Aim of the task — Scan each line of the records for the word "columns" and extract the ones that have it.

Segment Start: Records to use

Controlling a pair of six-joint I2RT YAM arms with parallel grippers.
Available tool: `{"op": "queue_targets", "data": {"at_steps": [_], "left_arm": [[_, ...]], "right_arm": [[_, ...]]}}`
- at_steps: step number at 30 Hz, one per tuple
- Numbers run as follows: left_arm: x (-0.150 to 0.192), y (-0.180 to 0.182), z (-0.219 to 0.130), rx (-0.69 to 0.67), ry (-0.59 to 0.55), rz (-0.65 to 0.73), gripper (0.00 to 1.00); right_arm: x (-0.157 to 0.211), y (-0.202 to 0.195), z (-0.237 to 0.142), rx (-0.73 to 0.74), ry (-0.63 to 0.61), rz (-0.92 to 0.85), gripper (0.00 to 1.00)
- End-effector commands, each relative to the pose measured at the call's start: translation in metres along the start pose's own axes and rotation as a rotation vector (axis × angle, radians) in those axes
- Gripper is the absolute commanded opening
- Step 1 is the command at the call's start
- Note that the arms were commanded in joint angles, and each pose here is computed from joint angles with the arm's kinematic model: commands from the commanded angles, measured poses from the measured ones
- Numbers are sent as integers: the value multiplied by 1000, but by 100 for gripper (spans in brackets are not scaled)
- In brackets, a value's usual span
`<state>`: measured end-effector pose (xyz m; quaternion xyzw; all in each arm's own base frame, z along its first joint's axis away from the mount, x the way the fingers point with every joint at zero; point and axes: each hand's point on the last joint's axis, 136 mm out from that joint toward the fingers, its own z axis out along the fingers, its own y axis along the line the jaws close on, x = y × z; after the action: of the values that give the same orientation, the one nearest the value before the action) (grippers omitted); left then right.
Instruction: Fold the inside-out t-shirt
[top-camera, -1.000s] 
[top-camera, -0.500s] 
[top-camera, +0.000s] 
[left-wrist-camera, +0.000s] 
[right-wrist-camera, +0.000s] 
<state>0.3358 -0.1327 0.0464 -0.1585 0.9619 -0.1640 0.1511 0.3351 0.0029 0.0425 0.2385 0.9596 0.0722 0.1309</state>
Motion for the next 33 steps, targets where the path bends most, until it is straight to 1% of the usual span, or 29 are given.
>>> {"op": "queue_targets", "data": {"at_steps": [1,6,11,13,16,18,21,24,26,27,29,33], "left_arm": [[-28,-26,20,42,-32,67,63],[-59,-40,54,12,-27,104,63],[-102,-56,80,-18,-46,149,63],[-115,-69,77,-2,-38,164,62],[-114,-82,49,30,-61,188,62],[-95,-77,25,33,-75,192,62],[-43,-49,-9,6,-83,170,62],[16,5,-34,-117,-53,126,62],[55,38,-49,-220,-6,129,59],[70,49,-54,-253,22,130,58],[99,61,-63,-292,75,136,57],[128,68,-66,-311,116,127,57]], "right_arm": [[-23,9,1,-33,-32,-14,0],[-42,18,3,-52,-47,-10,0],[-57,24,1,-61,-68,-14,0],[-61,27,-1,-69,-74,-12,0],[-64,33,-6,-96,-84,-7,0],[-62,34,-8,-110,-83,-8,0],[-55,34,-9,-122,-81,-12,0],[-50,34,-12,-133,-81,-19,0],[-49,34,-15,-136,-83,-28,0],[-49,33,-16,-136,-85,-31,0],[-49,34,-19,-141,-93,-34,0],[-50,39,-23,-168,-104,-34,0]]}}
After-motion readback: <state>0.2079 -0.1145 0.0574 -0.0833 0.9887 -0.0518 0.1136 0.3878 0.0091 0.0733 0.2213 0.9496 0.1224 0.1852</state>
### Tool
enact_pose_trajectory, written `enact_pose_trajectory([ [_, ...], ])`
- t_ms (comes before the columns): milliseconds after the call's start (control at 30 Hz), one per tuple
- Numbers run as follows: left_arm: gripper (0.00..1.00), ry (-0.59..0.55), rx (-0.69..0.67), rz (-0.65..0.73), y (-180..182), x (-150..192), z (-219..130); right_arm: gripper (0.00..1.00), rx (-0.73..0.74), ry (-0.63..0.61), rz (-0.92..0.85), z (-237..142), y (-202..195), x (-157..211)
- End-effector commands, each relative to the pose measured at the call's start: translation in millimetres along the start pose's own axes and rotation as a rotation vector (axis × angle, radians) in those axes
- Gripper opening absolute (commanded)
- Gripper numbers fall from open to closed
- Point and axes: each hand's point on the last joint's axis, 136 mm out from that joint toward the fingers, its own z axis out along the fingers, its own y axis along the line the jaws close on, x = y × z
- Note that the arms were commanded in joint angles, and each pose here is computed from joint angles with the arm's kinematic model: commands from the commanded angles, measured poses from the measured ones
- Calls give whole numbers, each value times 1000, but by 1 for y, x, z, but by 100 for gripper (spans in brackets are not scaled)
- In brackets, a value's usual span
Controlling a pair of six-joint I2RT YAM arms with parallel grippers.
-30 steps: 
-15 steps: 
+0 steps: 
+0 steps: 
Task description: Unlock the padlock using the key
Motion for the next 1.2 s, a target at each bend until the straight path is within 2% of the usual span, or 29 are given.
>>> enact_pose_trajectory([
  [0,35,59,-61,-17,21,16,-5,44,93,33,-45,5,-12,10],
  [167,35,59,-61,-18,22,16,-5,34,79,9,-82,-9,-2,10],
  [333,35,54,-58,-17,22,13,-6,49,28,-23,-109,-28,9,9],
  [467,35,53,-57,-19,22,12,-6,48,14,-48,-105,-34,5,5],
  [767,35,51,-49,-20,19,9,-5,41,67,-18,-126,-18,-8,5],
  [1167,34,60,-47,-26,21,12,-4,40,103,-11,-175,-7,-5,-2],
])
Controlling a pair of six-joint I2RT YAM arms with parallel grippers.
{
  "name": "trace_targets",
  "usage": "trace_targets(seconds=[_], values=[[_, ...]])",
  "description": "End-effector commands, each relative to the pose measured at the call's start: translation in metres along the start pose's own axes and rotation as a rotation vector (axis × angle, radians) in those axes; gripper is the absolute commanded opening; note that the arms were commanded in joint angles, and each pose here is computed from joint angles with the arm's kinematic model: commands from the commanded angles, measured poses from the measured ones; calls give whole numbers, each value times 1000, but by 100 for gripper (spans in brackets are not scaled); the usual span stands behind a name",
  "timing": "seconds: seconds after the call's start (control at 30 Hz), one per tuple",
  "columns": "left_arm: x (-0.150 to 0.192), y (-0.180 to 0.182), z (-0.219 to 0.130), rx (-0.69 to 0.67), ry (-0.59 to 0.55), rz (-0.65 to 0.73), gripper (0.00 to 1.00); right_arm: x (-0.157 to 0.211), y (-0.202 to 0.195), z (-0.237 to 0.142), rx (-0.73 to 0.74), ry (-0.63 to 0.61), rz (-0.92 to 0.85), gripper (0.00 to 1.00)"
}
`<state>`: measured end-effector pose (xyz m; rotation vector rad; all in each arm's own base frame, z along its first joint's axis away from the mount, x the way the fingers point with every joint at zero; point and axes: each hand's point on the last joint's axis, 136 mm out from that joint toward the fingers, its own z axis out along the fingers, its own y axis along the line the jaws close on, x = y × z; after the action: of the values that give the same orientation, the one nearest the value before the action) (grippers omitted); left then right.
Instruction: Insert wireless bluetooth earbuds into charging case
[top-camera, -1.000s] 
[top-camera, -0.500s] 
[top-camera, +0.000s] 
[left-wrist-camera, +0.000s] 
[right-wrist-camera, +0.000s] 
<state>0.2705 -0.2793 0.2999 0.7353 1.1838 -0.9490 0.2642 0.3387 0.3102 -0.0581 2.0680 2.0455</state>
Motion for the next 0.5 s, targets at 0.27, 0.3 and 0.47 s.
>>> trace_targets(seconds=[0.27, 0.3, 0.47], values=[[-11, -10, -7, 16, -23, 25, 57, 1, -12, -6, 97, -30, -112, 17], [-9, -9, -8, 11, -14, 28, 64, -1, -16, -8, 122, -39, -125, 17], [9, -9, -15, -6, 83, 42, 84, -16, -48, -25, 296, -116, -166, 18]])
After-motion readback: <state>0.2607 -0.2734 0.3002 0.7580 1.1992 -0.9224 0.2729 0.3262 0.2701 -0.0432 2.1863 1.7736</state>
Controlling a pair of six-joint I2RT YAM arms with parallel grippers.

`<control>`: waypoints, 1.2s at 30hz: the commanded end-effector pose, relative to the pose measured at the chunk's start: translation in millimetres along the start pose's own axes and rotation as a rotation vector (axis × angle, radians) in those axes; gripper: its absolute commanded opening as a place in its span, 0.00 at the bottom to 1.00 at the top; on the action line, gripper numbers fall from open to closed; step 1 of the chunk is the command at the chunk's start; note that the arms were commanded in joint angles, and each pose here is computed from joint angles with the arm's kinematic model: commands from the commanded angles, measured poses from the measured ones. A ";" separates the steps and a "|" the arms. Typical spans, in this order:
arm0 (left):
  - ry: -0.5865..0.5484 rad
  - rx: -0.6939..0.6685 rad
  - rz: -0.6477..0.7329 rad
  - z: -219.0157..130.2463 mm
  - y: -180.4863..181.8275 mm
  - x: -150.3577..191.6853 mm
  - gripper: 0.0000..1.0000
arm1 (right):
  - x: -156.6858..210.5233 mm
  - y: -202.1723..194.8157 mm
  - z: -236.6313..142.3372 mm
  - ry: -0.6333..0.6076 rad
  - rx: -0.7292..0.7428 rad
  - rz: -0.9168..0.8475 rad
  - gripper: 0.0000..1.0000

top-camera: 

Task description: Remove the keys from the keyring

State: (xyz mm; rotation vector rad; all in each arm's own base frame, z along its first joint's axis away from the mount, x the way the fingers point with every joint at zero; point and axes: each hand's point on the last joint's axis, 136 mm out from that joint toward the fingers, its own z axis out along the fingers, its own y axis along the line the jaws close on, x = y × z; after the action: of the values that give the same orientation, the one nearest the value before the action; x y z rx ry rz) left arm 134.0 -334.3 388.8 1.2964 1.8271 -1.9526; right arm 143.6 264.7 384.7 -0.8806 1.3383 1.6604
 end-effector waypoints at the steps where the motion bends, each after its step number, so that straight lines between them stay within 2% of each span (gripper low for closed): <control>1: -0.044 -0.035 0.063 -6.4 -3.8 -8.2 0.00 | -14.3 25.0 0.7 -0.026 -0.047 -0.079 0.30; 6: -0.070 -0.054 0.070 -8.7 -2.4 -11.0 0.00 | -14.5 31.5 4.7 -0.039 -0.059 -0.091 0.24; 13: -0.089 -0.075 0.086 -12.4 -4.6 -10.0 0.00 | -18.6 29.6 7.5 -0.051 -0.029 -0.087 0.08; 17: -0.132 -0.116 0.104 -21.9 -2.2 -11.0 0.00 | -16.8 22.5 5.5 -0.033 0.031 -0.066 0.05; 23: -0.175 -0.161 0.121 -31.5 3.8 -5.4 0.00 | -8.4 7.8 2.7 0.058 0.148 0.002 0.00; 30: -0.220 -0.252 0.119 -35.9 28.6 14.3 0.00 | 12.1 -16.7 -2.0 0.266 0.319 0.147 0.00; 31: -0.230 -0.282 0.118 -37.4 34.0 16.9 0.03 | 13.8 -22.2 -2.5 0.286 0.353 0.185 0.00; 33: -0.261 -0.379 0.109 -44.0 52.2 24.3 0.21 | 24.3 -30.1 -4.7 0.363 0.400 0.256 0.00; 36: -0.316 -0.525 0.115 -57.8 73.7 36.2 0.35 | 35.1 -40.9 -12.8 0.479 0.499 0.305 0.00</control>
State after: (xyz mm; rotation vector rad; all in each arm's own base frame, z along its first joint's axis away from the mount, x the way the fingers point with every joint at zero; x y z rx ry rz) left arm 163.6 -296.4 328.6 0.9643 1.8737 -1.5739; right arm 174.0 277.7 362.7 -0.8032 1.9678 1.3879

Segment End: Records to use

Answer for the task —
- t_ms (comes before the columns): milliseconds after the call's start (control at 30 Hz), one per tuple
  "columns": "left_arm: x (-0.150 to 0.192), y (-0.180 to 0.182), z (-0.219 to 0.130), rx (-0.69 to 0.67), ry (-0.59 to 0.55), rz (-0.65 to 0.73), gripper (0.00 to 1.00); right_arm: x (-0.157 to 0.211), y (-0.202 to 0.195), z (-0.237 to 0.142), rx (-0.73 to 0.74), ry (-0.63 to 0.61), rz (-0.92 to 0.85), gripper (0.00 to 1.00)"

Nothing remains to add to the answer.